According to Ms. Sprung, the similarity of this floral background to the background of Kehinde Wiley’s portrait of President Obama, who also grew up in Hawaii, was unintentional.
Also unlike Mr. Wiley or Ms. Sherald, both figurative artists with conceptual aims, Ms. Sprung is closer to a realist of the old school. Her portraits combine uncannily lifelike details with just enough painterly effect to make it impossible to forget that you’re looking at oil.
Appearing in an off-the-shoulder turquoise gown against a warm pink wall, Mrs. Obama looks intent but alluring and unmistakably herself.
If the Wiley and Sherald portraits were reminders of everything that’s changed since the National Portrait Gallery opened to the public in 1968, Ms. Sprung’s painting is a reminder that oil paint remains the best technology for really looking at someone.
“She’s trying to capture you and your whole essence, and that humanity comes through,” says Michael Hall, executive and artistic director of the Art Students League of New York, where Ms. Sprung teaches.

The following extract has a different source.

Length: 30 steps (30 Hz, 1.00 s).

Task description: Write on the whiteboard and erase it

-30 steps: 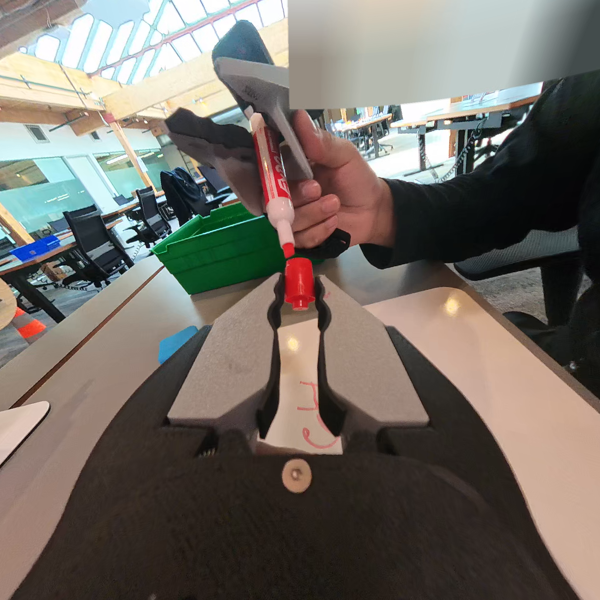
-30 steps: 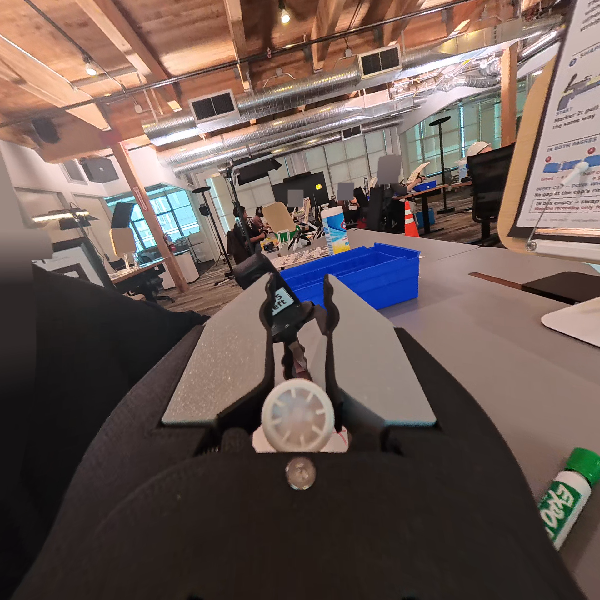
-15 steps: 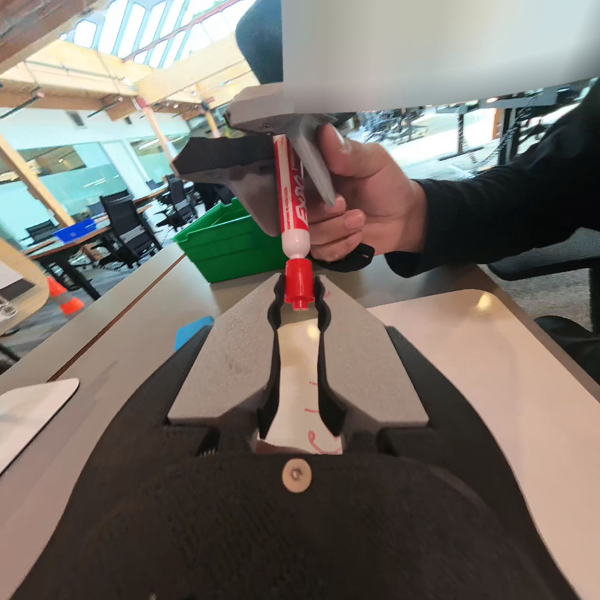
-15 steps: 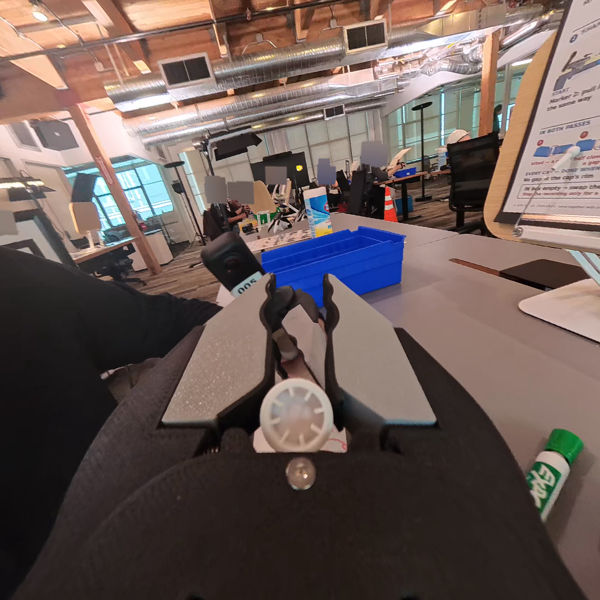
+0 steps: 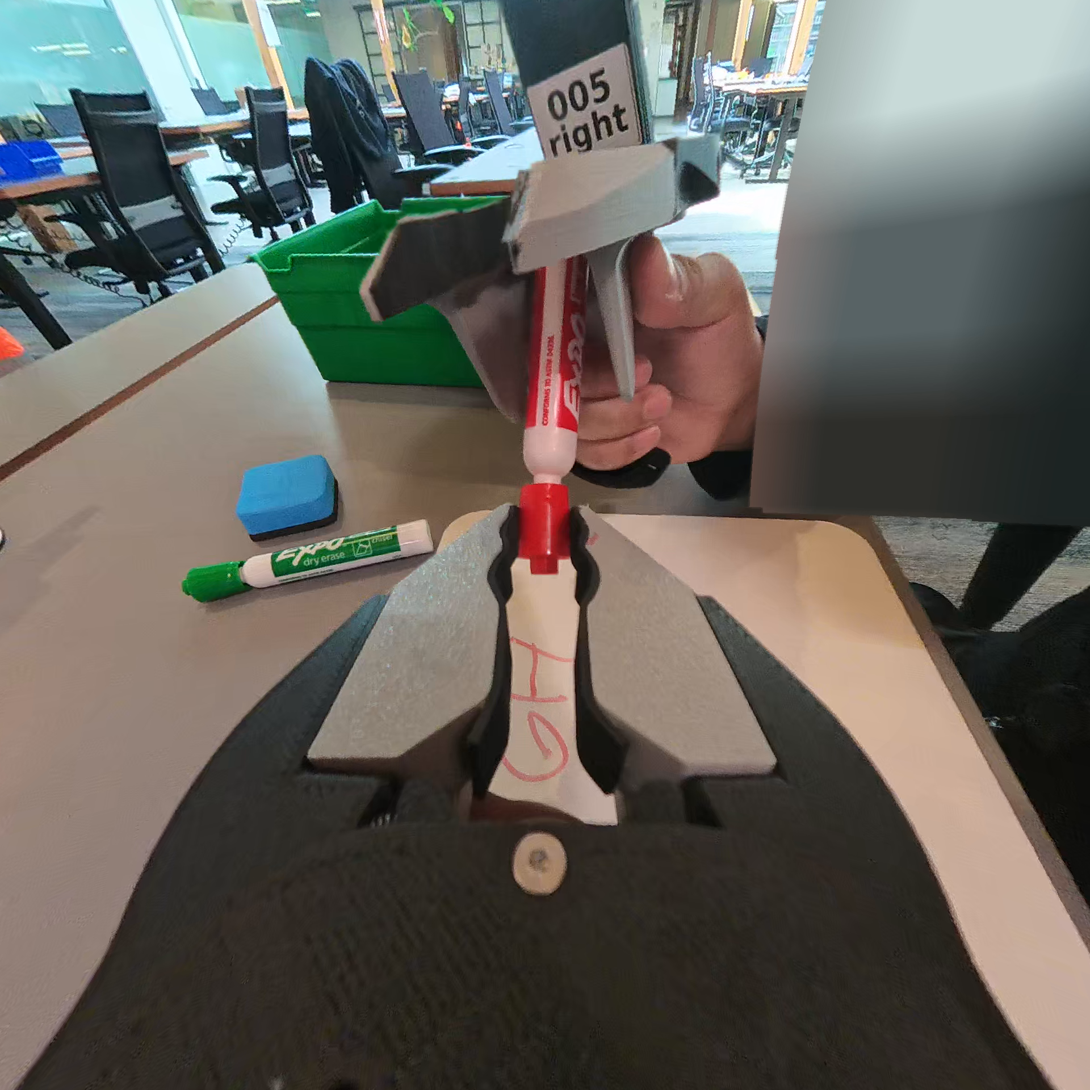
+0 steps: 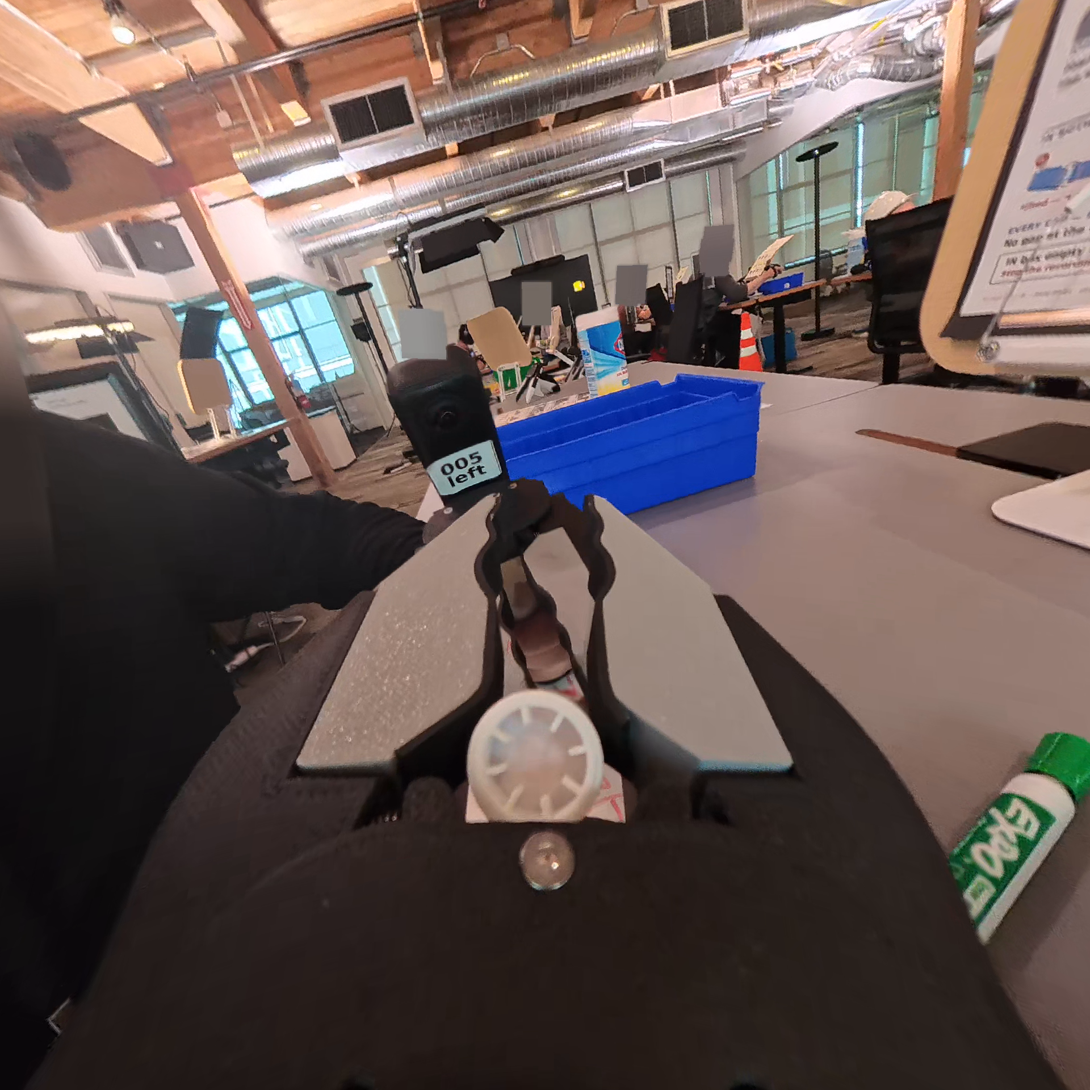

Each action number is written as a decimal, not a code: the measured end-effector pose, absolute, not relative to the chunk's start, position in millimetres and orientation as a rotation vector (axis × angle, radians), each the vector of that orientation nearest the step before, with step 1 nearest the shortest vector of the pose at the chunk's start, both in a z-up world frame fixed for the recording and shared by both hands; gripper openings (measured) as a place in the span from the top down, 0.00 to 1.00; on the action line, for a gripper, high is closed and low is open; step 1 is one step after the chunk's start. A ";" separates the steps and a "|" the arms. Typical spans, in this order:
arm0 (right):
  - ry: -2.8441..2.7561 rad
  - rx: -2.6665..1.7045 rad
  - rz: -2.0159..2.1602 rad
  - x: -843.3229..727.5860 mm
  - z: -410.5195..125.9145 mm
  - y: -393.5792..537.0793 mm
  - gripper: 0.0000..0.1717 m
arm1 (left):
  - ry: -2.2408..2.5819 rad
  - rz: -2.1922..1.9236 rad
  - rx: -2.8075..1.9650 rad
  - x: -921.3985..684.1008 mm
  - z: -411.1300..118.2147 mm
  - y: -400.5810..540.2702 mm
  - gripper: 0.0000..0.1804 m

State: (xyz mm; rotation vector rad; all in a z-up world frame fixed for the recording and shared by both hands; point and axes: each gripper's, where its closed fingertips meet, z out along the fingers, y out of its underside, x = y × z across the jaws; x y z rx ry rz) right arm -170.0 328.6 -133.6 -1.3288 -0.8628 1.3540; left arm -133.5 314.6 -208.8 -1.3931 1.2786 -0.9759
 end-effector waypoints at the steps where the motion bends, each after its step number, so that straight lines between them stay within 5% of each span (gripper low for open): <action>1: -0.849 -1.337 1.362 -168.9 -136.2 330.7 0.85 | 1.271 -0.976 -1.400 -134.4 -209.0 316.3 0.94; 19: -0.738 -1.308 1.501 -164.2 -141.0 340.5 0.85 | 1.319 -0.941 -1.383 -129.9 -213.7 311.3 0.94; 30: -0.921 -1.616 1.376 -181.8 -185.2 343.1 0.81 | 1.467 -0.519 -1.364 -137.3 -242.1 332.8 0.92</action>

Of course, all four presidential portraits are equally distinct from the millions of digital images that exist of the Obamas. “We’re using an old tradition,” says Stewart McLaurin, president of the White House Historical Association, “to take a snapshot of how they see themselves.”
“Anything that has a figure in it, I can identify with,” Ms. Sprung said. “I just have great respect for traditional painting and having somebody look the way they look. That’s what’s in it for me — the crinkle of an eye, the little noise of a lip. That’s what holds my interest.”
Asked why she was chosen, Ms. Sprung replied, “I didn’t ask! I didn’t want to put any shred of doubt in their mind that they picked the right person.”
Her work offers a compromise between the Obamas’ desire to innovate and the imperative to respect the White House aesthetic. As old-fashioned as Ms. Sprung’s paintings may look next to a Wiley or a Sherald, Ms. Sprung said, people in the commissioned portraiture world tend to find her own flat colors and use of pattern “too contemporary.”
But the decision to choose her might also have had something to do with her interview with the Obamas and Thelma Golden, director and chief curator of the Studio Museum in Harlem. Ms. Golden asked a question that Ms. Sprung said no one had ever asked her before: “Why do you paint?”
“I was quiet for a few seconds,” Ms. Sprung said, “and my eyes started filling up with tears, and I just started speaking from the heart.”
“I said that my father had died when I was 6, and all the photographs were destroyed. So I had nothing of him that was left, and remembering his face, and other people’s faces, was so embedded in my being, that that’s why I’m a portrait painter.”
Growing up in Glen Cove, N.Y., Ms. Sprung started commuting to Saturday classes at the Art Students League as a teenager. After a year at Cornell University in Ithaca, N.Y., where she found the art scene unfocused, she dropped out, moved to the city, and returned to the League, becoming an instructor there in 2004.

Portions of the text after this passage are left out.